A team led by Joana Pereira and Torsten Schwede at the Biozentrum of the University of Basel and SIB have uncovered a treasure trove of uncharacterized proteins. Embracing the recent deep learning revolution and benefiting from a dedicated kickstarter grant from SIB, they discovered hundreds of new protein families, including a novel predicted protein fold. The study has now been published in the journal Nature, together with another study from the SIB Group of Pedro Beltrao at ETH on a related topic.
In the past years, AlphaFold has revolutionized protein science. This artificial intelligence (AI) tool was trained on protein data collected by life scientists for over 50 years and is able to predict the 3D shape of proteins with high accuracy. Its success prompted the modelling of an astounding 215 million proteins last year, providing insights into the shapes of almost any protein. This is particularly interesting for proteins that have not been studied experimentally, a complex and time-consuming process.
“There are now many sources of protein information, enclosing valuable insights into how proteins evolve and work,” says Joana Pereira, the leader of the study. Nevertheless, research has long been faced with a data jungle. The research team led by Torsten Schwede, Group Leader at the Biozentrum, University of Basel, has now succeeded in decrypting some of the concealed information.
A bird’s eye view reveals new protein families and folds
The researchers constructed an interactive network of 53 million proteins with high-quality AlphaFold structures. "This network serves as a valuable source for theoretically predicting unknown protein families and their functions on a large scale," underlines Janani Durairaj, the first author. The team was able to identify 290 new protein families and one new protein fold that resembles the shape of a flower.
Building on the expertise of the Schwede group in developing and maintaining the leading software SWISS-MODEL, supported by SIB, they made the network available as an interactive web resource, termed the “Protein Universe Atlas”.
One of two breakthrough papers by SIB Groups to explore the protein dark matter
The paper described here is one of two led by groups at SIB to be published on the topic. Using a complementary approach, based on protein structure rather than sequences, the team of Pedro Beltrao at ETH Zurich and the team of Martin Steinegger and Seoul National University, proposes an efficient method to cluster the proteins present in the AlphaFold database. Their key outcome was finding out how many different types of protein shapes there are, how many of these are understudied and to figure out when in evolution they may have arisen. Both papers were highlighted in an interview by Nature.

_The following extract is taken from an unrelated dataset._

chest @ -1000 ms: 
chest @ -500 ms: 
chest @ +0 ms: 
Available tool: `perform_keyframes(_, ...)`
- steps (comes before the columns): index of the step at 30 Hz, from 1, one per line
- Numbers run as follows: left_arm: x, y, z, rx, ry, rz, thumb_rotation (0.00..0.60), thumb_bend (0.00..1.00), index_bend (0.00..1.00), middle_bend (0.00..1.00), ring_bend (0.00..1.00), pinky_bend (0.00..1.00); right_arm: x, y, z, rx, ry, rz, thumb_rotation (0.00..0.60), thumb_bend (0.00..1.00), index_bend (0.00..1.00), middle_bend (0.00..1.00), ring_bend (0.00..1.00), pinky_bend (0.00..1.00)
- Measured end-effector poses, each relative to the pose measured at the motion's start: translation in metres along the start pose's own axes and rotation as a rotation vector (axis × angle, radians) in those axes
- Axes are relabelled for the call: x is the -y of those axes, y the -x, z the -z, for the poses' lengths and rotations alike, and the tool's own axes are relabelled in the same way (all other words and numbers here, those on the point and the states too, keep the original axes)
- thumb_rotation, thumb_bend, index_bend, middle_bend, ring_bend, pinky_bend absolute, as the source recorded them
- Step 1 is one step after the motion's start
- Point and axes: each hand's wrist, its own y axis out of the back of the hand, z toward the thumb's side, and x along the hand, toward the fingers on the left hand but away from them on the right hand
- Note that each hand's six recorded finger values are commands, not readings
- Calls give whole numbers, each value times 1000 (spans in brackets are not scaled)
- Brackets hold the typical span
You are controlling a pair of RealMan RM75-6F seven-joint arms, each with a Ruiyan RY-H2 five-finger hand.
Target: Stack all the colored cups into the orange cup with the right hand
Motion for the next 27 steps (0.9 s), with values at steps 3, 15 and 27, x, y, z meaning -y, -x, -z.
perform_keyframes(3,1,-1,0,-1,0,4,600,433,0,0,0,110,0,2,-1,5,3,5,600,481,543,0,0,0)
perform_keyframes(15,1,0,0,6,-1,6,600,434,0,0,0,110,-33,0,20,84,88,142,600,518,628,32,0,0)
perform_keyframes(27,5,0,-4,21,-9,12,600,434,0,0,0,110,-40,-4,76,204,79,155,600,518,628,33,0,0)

Artificial intelligence as a valuable tool in research
The team has employed deep learning-based tools for finding novelties in this network, paving the way to innovations in life sciences, from basic to applied research. “Understanding the structure and function of proteins is typically one of the first steps to develop a new drug, or modify their functions by protein engineering, for example”, says Pereira. The work was supported by a ‘kickstarter’ grant from SIB to encourage the adoption of AI in life science resources. It underscores the transformative potential of deep learning and intelligent algorithms in research.
With the Protein Universe Atlas, scientists can now learn more about proteins relevant to their research. “We hope this resource will help not only researchers and biocurators but also students and teachers by providing a new platform for learning about protein diversity, from structure, to function, to evolution”, says Durairaj.
The interactive network is freely accessible worldwide here.
Reference(s)
Durairaj J et al. Uncovering new families and folds in the natural protein universe. Nature. Published online 13 September 2023.
Barrio-Hernandez I et al. Clustering-predicted structures at the scale of the known protein universe. Nature. Published online 13 September 2023.